Here's the setup for the p/invoke part, just make it available to the calling class.

    // constants used to hide a checkbox
    public const int TVIF_STATE = 0x8;
    public const int TVIS_STATEIMAGEMASK = 0xF000;
    public const int TV_FIRST = 0x1100;
    public const int TVM_SETITEM = TV_FIRST + 63;

    [DllImport("user32.dll")]
    static extern IntPtr SendMessage(IntPtr hWnd, uint Msg, IntPtr wParam,
    IntPtr lParam); 

    // struct used to set node properties
    public struct TVITEM
    {
        public int mask;
        public IntPtr hItem;
        public int state;
        public int stateMask;
        [MarshalAs(UnmanagedType.LPTStr)]
        public String lpszText;
        public int cchTextMax;
        public int iImage;
        public int iSelectedImage;
        public int cChildren;
        public IntPtr lParam;

    } 

We want to determine on a node by node basis. The easiest way to do that is on the draw node event. We have to set our tree to be set as owner drawn in order for this event, so be sure to set that to something other than the default setting.
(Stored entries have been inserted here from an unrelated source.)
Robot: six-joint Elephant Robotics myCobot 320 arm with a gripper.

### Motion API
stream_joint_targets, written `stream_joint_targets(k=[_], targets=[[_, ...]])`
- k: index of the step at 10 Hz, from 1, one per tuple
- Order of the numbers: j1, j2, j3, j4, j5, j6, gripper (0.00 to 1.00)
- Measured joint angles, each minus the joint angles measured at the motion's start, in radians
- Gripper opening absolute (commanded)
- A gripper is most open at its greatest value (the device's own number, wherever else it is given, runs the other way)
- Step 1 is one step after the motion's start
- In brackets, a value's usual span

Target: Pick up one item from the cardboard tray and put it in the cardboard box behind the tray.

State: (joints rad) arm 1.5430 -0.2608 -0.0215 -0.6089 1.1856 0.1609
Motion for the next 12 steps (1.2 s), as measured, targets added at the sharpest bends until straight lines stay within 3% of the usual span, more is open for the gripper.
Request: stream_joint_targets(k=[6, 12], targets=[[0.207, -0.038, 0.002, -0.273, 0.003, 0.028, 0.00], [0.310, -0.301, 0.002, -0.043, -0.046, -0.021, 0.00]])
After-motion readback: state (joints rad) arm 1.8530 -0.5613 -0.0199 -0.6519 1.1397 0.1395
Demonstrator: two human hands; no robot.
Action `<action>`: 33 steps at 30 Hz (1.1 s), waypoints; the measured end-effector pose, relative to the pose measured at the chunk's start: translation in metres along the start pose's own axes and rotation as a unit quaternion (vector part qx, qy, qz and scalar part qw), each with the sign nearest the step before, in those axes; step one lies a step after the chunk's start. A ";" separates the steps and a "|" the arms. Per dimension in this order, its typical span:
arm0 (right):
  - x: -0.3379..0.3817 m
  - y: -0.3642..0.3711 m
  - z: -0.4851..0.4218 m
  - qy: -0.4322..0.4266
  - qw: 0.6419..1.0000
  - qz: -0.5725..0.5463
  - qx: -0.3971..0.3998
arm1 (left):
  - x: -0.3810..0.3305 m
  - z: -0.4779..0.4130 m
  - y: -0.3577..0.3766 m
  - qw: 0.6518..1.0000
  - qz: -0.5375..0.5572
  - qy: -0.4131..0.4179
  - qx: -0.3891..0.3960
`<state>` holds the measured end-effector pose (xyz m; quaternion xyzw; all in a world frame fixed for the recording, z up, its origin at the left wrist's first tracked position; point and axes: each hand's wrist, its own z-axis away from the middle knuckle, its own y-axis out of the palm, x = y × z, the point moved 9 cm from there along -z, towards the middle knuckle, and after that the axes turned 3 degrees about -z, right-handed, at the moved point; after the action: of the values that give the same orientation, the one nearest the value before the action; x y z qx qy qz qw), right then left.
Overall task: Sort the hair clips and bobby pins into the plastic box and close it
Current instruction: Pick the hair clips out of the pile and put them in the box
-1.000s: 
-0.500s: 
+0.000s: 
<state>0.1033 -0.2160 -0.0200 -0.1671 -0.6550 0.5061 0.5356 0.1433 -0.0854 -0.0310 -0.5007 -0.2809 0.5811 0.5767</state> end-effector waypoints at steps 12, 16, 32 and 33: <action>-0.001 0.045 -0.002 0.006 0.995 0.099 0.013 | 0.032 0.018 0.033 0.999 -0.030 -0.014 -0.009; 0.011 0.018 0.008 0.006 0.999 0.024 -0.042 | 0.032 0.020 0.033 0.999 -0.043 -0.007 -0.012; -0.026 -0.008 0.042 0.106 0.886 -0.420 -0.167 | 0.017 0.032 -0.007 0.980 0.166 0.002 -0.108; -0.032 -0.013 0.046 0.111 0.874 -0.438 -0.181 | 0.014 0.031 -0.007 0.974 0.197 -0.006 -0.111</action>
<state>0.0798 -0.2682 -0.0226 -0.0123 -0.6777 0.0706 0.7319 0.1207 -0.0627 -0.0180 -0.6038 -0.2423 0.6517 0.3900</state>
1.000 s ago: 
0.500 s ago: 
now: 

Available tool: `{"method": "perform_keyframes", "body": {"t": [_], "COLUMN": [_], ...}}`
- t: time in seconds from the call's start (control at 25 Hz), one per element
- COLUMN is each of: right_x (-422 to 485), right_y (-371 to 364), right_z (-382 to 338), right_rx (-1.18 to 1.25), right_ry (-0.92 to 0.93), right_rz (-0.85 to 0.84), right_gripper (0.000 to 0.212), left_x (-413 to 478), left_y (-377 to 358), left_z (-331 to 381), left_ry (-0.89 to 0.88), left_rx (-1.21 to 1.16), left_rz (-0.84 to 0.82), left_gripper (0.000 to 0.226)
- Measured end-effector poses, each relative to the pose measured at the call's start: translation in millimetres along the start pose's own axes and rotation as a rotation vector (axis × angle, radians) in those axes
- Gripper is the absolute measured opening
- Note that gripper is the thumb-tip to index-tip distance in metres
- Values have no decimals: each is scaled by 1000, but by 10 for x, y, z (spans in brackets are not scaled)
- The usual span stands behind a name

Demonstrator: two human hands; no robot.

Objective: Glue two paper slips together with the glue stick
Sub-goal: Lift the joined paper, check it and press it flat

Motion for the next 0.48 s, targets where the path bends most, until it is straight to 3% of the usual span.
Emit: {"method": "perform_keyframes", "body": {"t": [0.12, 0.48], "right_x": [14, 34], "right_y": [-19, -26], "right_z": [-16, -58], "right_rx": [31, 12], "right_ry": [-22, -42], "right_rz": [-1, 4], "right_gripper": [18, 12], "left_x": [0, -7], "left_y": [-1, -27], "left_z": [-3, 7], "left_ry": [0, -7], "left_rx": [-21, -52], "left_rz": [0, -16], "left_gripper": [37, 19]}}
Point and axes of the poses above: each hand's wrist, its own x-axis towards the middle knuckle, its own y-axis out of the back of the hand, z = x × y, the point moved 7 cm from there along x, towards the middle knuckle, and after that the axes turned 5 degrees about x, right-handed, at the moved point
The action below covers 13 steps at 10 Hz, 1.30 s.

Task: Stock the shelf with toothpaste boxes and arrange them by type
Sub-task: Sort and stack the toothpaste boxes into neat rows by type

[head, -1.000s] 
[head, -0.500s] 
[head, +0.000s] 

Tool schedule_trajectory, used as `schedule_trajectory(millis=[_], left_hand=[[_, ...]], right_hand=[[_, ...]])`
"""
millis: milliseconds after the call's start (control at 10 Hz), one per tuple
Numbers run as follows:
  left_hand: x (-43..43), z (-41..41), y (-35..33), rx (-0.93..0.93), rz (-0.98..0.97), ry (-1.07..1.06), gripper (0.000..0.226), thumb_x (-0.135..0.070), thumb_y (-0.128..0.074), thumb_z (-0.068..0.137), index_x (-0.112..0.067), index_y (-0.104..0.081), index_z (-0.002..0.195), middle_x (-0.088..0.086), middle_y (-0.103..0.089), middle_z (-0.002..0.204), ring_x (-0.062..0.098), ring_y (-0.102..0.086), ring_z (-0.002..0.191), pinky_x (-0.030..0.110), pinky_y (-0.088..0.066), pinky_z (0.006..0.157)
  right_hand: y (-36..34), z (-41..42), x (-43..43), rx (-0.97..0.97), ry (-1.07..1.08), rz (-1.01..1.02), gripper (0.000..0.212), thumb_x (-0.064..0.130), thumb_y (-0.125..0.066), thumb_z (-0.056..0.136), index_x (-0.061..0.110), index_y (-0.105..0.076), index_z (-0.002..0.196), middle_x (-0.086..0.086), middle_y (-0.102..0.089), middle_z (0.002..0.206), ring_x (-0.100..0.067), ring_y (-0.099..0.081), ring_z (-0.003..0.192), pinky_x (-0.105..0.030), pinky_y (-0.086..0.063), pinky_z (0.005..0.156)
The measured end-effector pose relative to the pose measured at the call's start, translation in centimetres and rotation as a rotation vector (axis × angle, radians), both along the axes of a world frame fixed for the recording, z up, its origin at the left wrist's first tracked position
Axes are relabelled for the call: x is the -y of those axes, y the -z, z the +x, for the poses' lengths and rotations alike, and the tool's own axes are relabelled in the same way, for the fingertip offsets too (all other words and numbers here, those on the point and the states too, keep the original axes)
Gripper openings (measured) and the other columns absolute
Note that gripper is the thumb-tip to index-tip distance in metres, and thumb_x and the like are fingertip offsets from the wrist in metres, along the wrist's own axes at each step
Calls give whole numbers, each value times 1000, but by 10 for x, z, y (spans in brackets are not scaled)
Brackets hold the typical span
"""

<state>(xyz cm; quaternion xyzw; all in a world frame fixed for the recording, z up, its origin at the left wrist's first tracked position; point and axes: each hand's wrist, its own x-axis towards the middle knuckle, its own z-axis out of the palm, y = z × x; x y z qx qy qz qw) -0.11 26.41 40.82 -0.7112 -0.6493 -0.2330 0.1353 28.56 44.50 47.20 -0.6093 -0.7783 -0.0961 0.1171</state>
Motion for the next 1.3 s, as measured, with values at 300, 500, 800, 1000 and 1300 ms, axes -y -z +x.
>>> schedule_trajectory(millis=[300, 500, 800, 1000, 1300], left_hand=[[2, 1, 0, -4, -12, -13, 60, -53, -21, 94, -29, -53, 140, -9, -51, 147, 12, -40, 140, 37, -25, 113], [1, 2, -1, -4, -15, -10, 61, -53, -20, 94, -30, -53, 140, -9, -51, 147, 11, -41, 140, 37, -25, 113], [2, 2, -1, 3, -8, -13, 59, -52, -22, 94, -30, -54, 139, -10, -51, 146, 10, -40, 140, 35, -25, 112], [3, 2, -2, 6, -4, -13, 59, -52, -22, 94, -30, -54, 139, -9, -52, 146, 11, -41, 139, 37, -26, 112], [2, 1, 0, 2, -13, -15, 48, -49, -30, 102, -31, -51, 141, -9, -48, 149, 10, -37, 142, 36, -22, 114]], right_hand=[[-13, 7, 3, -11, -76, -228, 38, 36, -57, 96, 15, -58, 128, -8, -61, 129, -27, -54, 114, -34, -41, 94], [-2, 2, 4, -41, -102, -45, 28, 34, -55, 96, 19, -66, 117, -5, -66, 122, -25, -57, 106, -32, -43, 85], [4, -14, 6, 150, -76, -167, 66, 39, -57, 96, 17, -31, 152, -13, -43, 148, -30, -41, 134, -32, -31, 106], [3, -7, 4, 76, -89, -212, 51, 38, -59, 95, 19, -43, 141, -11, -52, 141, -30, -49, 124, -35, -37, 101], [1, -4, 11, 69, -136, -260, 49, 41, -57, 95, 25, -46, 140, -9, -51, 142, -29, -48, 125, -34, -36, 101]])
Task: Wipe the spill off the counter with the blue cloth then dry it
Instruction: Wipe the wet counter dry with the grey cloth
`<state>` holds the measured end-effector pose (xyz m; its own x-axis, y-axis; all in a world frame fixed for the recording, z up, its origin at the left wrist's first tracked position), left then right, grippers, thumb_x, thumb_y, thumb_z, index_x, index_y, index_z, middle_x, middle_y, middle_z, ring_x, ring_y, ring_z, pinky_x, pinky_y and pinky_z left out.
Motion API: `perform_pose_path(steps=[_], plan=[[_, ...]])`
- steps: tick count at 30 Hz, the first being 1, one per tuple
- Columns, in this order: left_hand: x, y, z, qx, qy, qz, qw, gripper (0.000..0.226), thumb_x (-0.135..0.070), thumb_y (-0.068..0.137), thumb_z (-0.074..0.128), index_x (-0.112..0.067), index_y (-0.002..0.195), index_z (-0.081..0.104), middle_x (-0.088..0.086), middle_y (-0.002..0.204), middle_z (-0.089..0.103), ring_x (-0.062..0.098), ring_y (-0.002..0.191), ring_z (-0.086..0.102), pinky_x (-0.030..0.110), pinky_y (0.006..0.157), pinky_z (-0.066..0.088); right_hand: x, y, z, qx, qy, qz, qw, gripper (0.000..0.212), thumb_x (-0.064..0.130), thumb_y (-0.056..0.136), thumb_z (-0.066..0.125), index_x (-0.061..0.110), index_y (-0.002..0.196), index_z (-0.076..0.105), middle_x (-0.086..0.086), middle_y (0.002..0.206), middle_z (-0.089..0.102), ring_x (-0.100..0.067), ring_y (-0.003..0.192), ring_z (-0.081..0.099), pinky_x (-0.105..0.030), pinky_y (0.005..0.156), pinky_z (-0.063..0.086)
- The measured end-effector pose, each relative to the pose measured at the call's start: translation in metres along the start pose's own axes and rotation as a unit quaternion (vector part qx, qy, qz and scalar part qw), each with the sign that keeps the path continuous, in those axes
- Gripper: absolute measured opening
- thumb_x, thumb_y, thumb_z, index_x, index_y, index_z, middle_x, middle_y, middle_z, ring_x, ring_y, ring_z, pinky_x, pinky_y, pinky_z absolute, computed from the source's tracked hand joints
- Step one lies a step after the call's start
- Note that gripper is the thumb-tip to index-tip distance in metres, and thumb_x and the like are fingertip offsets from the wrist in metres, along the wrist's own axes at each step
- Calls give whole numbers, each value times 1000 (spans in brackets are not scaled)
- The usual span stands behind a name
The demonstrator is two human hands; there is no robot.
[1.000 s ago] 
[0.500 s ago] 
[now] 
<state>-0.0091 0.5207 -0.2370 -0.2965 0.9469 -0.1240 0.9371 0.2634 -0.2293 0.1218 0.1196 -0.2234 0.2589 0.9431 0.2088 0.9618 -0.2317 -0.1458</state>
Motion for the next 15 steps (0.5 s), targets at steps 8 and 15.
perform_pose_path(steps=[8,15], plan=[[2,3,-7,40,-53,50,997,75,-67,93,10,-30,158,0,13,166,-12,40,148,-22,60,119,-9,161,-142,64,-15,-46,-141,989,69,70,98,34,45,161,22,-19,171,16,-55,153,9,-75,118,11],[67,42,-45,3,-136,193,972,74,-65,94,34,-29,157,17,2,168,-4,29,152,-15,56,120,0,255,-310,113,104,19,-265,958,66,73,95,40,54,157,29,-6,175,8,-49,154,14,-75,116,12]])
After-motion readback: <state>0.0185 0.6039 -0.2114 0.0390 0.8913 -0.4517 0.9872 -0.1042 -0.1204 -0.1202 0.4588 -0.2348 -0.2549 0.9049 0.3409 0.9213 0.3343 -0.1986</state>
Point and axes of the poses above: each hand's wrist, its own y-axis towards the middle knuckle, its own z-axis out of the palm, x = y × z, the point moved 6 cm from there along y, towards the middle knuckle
this.tree.DrawMode = TreeViewDrawMode.OwnerDrawText;
this.tree.DrawNode += new DrawTreeNodeEventHandler(tree_DrawNode);

In your tree_DrawNode function determine if the node being drawn is supposed to have a checkbox, and hide it when approriate. Then set the Default Draw property to true since we don't want to worry about drawing all the other details.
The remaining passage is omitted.